## Task statement
Scan each line of the records for the word "wooden" and extract the ones that have it.

## Data listing
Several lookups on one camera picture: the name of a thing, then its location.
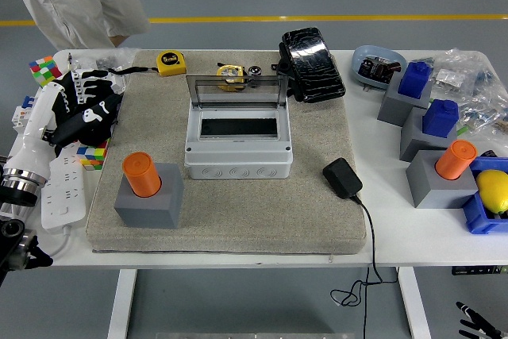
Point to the orange cylinder battery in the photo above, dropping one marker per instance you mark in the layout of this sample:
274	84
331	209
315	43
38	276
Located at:
139	172
456	158

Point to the small colourful puzzle cube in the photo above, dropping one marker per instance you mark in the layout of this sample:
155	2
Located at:
93	154

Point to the black cloth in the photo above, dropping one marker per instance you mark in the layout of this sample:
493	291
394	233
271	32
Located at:
97	135

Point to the blue plastic bin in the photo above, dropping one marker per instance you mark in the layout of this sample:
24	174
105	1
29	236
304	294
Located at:
476	216

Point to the yellow lemon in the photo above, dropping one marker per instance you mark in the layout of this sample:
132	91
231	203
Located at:
494	190

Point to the glossy black pouch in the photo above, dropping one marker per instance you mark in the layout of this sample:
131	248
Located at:
313	65

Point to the smoky transparent box lid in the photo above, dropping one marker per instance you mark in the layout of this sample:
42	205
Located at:
264	95

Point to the clear bag of screws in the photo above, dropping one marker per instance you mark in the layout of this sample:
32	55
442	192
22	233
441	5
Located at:
91	57

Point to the small white parts packet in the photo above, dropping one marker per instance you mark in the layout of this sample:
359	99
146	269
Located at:
450	78

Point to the white circuit breaker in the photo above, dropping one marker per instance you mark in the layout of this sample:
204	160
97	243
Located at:
21	116

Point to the small black cylinder cell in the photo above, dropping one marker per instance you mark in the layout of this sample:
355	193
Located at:
255	71

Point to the grey-brown mat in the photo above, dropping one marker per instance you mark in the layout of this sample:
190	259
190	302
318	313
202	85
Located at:
258	216

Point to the grey block holder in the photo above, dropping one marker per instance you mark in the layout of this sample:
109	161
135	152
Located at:
436	196
412	140
391	106
158	208

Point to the dark electronic components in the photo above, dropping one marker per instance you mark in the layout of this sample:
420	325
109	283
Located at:
377	69

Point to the white table leg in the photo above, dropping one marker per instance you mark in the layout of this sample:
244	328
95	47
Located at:
121	303
414	303

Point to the large colourful puzzle cube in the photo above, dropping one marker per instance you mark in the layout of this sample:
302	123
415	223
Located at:
43	71

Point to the person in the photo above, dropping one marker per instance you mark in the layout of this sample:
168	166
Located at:
59	5

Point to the black table control panel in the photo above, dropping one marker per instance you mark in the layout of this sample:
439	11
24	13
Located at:
476	270

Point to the yellow chrome-faced tape measure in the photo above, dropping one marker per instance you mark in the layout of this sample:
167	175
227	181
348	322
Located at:
230	70

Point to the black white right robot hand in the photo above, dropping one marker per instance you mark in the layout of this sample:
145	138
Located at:
470	311

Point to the blue block battery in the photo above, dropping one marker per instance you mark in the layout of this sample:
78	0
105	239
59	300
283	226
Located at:
414	79
440	116

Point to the thin grey screwdriver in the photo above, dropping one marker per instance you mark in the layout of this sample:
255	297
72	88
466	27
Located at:
70	62

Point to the white power strip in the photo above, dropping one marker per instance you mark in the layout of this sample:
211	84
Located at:
63	196

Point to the green plastic strip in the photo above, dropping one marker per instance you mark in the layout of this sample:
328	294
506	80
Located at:
461	129

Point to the light blue bowl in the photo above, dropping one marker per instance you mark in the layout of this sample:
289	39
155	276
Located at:
363	54

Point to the yellow 5m tape measure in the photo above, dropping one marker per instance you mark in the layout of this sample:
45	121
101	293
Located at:
170	64

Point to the black power adapter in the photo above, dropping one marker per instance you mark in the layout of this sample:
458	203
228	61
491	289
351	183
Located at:
341	178

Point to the grey plastic junction box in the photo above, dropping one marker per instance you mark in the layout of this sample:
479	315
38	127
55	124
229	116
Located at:
238	152

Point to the clear bag of parts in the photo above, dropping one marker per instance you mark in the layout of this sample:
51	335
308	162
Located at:
484	93

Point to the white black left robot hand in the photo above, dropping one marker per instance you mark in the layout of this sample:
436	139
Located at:
37	124

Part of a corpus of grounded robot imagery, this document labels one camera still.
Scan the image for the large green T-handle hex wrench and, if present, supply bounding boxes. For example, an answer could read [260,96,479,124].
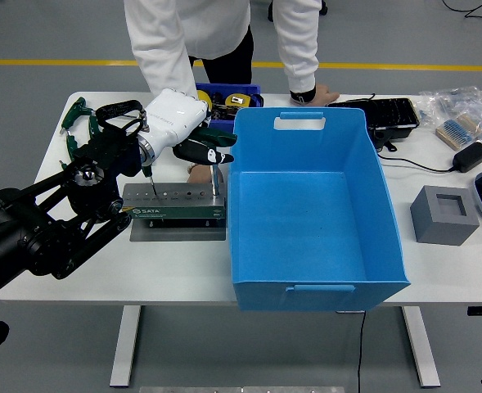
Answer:
[191,126,239,197]

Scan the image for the person's left hand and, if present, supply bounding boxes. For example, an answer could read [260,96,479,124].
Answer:
[305,84,341,106]

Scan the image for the black hanging cable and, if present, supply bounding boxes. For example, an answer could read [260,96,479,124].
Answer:
[357,311,367,393]

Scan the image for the green metal hex key stand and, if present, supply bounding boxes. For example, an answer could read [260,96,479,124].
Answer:
[120,182,227,243]

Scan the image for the clear plastic parts bags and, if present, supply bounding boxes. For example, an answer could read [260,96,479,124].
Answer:
[419,85,482,144]

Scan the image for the small dark blue bin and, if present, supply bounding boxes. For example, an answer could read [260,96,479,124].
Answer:
[194,83,263,129]

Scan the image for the black plastic case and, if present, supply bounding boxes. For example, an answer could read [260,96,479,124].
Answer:
[325,96,421,142]

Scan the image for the person's right hand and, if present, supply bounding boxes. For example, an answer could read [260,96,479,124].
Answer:
[186,162,214,185]

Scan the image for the small green T-handle hex wrench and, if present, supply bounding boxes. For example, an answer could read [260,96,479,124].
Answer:
[141,163,158,196]

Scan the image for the large light blue plastic box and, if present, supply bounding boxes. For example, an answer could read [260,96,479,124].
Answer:
[227,106,412,313]

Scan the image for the person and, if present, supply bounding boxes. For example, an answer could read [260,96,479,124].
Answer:
[124,0,322,100]

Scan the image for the white table leg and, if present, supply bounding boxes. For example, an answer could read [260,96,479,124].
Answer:
[109,305,142,388]
[402,305,441,388]

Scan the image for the black power adapter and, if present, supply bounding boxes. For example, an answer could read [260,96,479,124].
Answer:
[452,142,482,174]

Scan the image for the grey foam cube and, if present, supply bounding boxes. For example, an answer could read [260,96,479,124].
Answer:
[410,186,481,246]

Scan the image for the black wristwatch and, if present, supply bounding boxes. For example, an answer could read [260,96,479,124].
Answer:
[289,84,318,104]

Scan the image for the black strap buckle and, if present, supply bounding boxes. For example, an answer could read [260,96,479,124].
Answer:
[373,129,399,153]

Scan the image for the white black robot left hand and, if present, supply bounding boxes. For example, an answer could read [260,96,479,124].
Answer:
[141,88,236,167]

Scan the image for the yellow tape measure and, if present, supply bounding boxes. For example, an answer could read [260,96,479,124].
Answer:
[223,92,254,111]

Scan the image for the black floor cable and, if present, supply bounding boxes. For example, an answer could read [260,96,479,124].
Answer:
[443,0,482,28]

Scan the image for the blue resistor tape strip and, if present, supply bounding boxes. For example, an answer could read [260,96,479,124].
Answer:
[435,114,482,151]

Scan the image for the thin black adapter cable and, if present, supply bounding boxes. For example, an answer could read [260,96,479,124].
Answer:
[377,153,457,173]

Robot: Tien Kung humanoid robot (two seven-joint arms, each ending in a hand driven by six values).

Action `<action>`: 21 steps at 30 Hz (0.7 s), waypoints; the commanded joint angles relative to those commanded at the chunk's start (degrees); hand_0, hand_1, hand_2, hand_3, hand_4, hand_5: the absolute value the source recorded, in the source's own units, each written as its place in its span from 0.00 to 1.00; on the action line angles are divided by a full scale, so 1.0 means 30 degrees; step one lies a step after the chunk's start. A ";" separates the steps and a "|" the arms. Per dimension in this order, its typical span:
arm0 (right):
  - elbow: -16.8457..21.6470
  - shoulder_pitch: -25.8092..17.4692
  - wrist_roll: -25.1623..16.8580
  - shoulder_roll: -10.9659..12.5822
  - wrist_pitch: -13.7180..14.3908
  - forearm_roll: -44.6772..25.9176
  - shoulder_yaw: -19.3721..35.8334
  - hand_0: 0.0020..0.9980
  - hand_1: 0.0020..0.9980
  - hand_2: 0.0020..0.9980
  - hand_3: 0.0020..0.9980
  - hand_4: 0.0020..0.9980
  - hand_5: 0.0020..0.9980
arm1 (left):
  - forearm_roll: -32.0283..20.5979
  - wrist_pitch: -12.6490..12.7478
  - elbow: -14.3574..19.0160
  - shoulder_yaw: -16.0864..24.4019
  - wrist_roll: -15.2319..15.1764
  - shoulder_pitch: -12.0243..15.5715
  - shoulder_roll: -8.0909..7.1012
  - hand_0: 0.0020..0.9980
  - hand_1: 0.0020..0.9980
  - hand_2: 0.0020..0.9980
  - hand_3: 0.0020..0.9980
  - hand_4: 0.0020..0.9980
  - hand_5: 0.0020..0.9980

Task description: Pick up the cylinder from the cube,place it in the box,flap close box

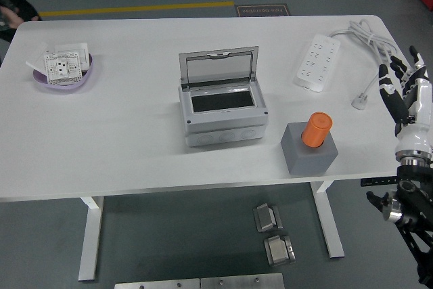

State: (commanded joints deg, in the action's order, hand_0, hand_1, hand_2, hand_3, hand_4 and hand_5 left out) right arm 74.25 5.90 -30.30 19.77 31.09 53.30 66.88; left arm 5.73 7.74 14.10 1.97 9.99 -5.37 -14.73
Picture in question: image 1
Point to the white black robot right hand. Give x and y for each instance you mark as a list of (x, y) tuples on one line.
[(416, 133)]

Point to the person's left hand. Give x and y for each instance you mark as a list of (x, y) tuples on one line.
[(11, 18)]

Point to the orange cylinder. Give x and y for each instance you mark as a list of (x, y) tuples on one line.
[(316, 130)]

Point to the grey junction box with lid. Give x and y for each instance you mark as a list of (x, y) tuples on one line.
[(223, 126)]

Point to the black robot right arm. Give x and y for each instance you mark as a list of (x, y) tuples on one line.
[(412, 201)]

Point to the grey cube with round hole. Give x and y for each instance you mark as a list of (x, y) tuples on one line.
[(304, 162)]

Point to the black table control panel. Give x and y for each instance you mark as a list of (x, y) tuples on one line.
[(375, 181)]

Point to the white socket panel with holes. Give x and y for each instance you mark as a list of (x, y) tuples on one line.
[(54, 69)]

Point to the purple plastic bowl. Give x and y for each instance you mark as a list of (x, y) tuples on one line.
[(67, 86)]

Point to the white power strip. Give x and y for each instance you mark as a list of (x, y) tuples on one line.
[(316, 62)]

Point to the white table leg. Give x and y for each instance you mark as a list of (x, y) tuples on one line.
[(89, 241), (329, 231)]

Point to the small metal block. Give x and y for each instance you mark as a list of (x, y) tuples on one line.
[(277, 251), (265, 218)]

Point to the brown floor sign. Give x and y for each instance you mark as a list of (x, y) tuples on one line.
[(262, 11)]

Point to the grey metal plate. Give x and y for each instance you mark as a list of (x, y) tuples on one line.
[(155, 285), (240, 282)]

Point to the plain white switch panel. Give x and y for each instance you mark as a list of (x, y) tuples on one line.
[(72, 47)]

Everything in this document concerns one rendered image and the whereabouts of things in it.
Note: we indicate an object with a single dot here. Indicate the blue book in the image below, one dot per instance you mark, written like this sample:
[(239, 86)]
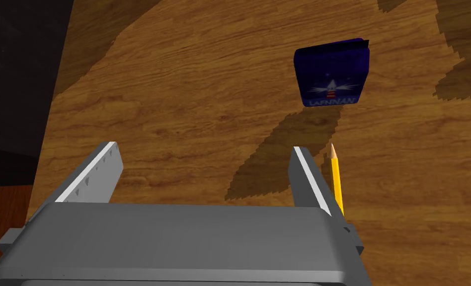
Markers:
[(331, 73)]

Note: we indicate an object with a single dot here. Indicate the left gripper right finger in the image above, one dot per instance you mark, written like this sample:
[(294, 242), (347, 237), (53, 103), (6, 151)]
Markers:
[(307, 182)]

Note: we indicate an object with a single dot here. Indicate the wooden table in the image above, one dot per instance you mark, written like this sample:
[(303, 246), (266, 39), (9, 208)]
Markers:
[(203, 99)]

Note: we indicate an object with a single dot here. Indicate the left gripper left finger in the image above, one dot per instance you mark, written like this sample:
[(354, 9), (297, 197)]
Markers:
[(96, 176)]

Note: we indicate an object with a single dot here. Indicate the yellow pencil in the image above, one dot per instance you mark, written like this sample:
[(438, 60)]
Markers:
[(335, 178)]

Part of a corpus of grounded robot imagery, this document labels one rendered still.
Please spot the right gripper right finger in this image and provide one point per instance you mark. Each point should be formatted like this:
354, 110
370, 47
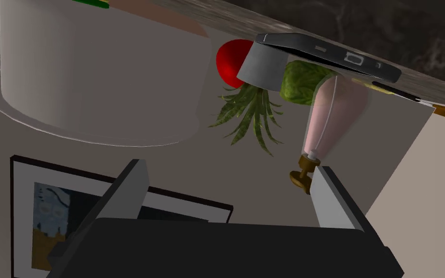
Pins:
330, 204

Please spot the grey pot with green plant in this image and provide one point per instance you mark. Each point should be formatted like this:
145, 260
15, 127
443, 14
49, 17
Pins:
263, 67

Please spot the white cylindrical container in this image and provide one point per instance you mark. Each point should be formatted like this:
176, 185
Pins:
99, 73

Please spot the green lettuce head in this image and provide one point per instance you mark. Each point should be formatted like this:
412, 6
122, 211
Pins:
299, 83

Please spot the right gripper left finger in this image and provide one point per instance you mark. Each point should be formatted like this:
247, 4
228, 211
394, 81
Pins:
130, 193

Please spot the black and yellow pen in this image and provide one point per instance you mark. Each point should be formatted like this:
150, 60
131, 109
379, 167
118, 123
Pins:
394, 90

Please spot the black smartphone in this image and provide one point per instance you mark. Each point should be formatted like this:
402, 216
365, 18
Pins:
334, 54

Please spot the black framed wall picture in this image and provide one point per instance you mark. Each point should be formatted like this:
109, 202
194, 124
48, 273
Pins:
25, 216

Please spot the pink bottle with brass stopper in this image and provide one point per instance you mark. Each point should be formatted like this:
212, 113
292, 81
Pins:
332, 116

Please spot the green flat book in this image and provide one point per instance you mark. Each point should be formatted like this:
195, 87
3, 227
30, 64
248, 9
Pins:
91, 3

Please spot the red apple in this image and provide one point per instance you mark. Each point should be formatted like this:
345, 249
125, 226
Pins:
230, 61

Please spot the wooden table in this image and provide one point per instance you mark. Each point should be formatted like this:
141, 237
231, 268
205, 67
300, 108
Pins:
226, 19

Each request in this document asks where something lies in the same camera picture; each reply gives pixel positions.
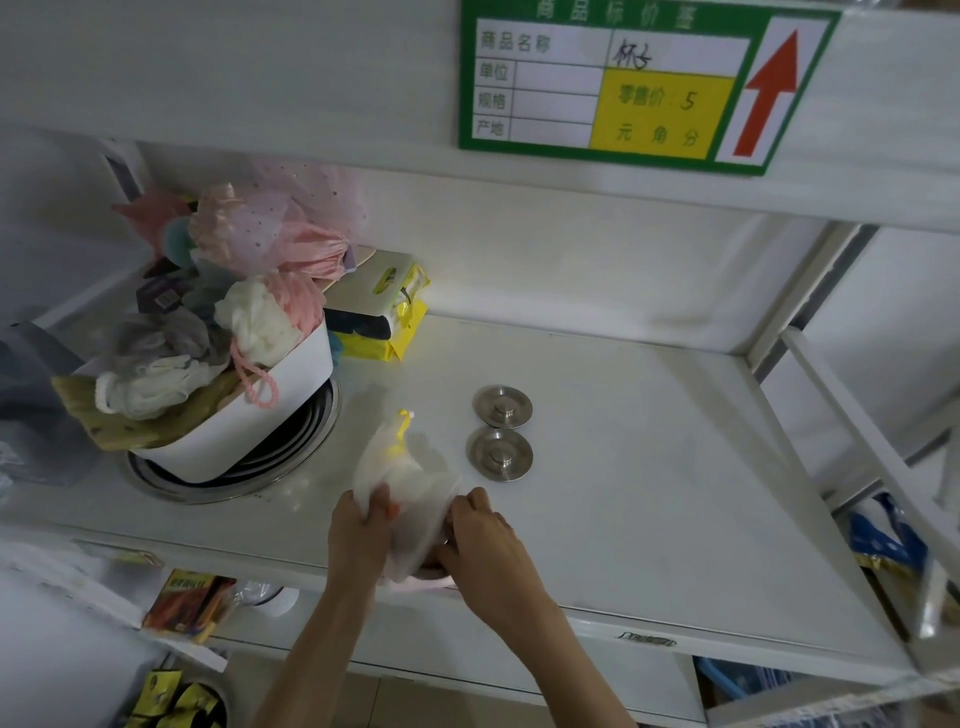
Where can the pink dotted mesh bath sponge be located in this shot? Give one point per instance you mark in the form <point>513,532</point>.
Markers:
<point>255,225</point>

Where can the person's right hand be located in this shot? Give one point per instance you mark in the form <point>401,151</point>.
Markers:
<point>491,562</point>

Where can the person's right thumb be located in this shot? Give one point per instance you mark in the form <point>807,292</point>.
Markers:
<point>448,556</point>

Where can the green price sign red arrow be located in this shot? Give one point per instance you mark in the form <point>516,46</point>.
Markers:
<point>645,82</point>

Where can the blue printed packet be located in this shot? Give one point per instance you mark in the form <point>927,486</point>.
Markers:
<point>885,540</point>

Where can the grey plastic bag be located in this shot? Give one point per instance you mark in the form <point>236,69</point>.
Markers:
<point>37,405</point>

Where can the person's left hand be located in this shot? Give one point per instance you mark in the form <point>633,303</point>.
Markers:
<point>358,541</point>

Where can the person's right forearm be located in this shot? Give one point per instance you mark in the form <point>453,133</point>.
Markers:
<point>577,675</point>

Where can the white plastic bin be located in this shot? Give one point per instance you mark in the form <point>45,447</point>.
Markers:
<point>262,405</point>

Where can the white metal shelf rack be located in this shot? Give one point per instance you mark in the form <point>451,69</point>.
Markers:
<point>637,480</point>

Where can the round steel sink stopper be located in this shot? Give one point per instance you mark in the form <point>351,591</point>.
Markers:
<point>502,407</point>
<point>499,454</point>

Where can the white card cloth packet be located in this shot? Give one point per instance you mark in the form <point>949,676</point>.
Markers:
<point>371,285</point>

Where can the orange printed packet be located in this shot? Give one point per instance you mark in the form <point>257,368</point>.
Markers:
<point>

## Solution to the exercise
Note: we indicate an object with a single dot here. Indicate the wooden table in the image above, one dot per instance you mark, written like this sample:
Please spot the wooden table in this image and provide one point per instance you mark. Each point should be formatted like this:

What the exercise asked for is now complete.